El CNR de Italia construye un dispositivo especial para que una mujer logre un suicidio asistido usando sus ojos
"Esta no es solo mi historia. Es una súplica por la dignidad", dejó dicho la mujer antes de su suicidio asistido.
Así será la eutanasia de Noelia Castillo: un protocolo de 15 minutos, tres fármacos y sin presencia de sus padres por voluntad propia
El caso Noelia Castillo ha puesto en España la eutanasia en el primer plano. Un debate complejo desde la aprobación de la ley que la legalizaba. En Italia, no existe esta ley, aunque sí el derecho al suicidio asistido, aunque los solicitantes también se enfrentan a una dura batalla judicial. 14 personas han accedido a él ya en Italia, pero este caso es especial.
Es el caso de una mujer de 55 años, que padecía esclerosis múltiple y había quedado tetrapléjica, que dejó un mensaje a la sociedad antes de suicidarse este miércoles a través de la Asociación Luca Coscioni: "Esta no es solo mi historia. Es una súplica por la dignidad, que espero que algún día ya no necesite ser conquistada, sino simplemente respetada".
Así funciona una máquina que se activa con los ojos
La mujer pudo quitarse la vida gracias a una maquina especial que pudo activar con los ojos y que le suministró el fármaco letal. Recibió autorización del tribunal de Florencia para realizar el procedimiento utilizando una máquina que el Consejo Nacional para la Investigación (CNR) había construido y probado específicamente para ella.
La construcción de la máquina era necesaria porque, de lo contrario, la mujer no podría administrarse ella misma el fármaco letal y por tanto habría sido necesario que un tercera persona le administrarle el fármaco, lo que técnicamente habría sido una forma de eutanasia, práctica ilegal en Italia.

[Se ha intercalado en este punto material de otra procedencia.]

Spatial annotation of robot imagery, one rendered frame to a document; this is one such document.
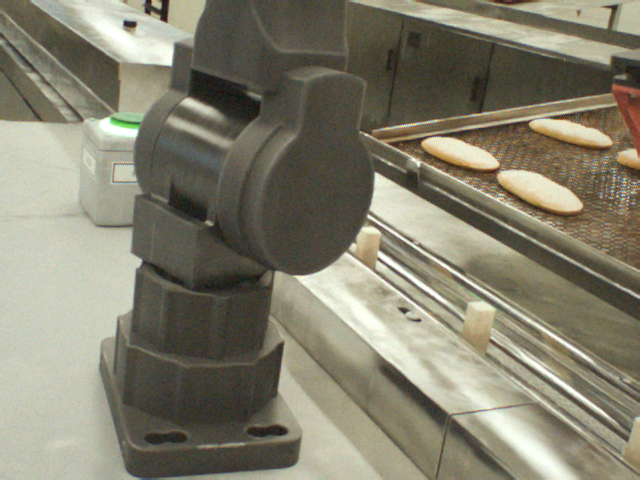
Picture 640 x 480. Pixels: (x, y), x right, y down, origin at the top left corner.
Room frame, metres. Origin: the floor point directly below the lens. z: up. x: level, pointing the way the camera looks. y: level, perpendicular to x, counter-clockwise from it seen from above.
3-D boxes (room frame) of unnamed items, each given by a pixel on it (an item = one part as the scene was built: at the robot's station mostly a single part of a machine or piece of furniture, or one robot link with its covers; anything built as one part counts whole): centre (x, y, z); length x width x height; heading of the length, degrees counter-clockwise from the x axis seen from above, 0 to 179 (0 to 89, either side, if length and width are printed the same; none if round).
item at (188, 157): (0.44, 0.04, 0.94); 0.09 x 0.05 x 0.10; 136
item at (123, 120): (0.74, 0.17, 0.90); 0.04 x 0.04 x 0.02
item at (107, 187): (0.74, 0.16, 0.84); 0.08 x 0.08 x 0.11; 29
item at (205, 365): (0.42, 0.05, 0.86); 0.12 x 0.09 x 0.08; 22
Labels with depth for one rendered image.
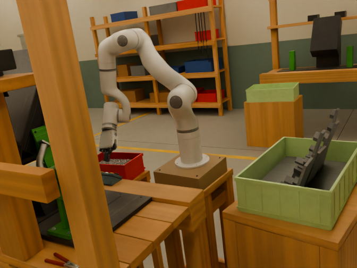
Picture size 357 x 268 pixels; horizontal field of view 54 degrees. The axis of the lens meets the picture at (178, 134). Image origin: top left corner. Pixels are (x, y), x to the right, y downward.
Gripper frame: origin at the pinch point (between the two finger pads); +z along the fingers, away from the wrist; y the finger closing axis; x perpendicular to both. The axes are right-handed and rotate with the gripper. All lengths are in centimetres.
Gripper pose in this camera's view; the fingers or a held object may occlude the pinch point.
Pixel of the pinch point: (107, 157)
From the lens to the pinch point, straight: 194.8
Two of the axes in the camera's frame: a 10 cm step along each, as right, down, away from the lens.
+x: -4.9, -2.9, -8.2
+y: -8.7, 1.5, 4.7
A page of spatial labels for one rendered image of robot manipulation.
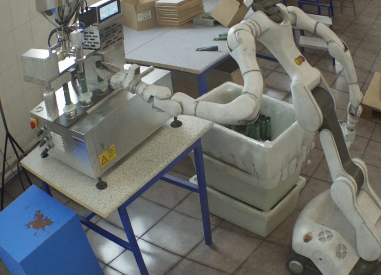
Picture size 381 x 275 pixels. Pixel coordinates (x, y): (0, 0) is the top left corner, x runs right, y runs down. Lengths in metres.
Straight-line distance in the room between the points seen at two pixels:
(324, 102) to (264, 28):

La máquina le permitía activar la inyección del fármaco letal mediante un puntero ocular conectado a una bomba de infusión; es decir, podía autoinyectarse el fármaco utilizando únicamente el movimiento de los ojos, explicaron desde la asociación Luca Coscioni, que se ocupa de defender la eutanasia y acompaña y asesora a las personas que han tomado esta decisión.
En marzo de 2024 solicitó a su autoridad sanitaria de Toscana que verificara las condiciones exigidas para poder acceder al suicidio asistido médicamente, pero debido a que no podía suministrase ella misma el fármaco se denegó la posibilidad.
En febrero de 2025 los abogados de la mujer enviaron una nueva solicitud a la autoridad sanitaria para el suministro urgente del fármaco letal y el equipo para su autoadministración mediante una “bomba de infusión” que se activaría por voz o mediante instrumentos operados con la boca. La autoridad sanitaria respondió en marzo de 2025 con otra negativa, destacando que no existían máquinas que la mujer, dadas sus condiciones, pudiera utilizar para inocularse el fármaco letal.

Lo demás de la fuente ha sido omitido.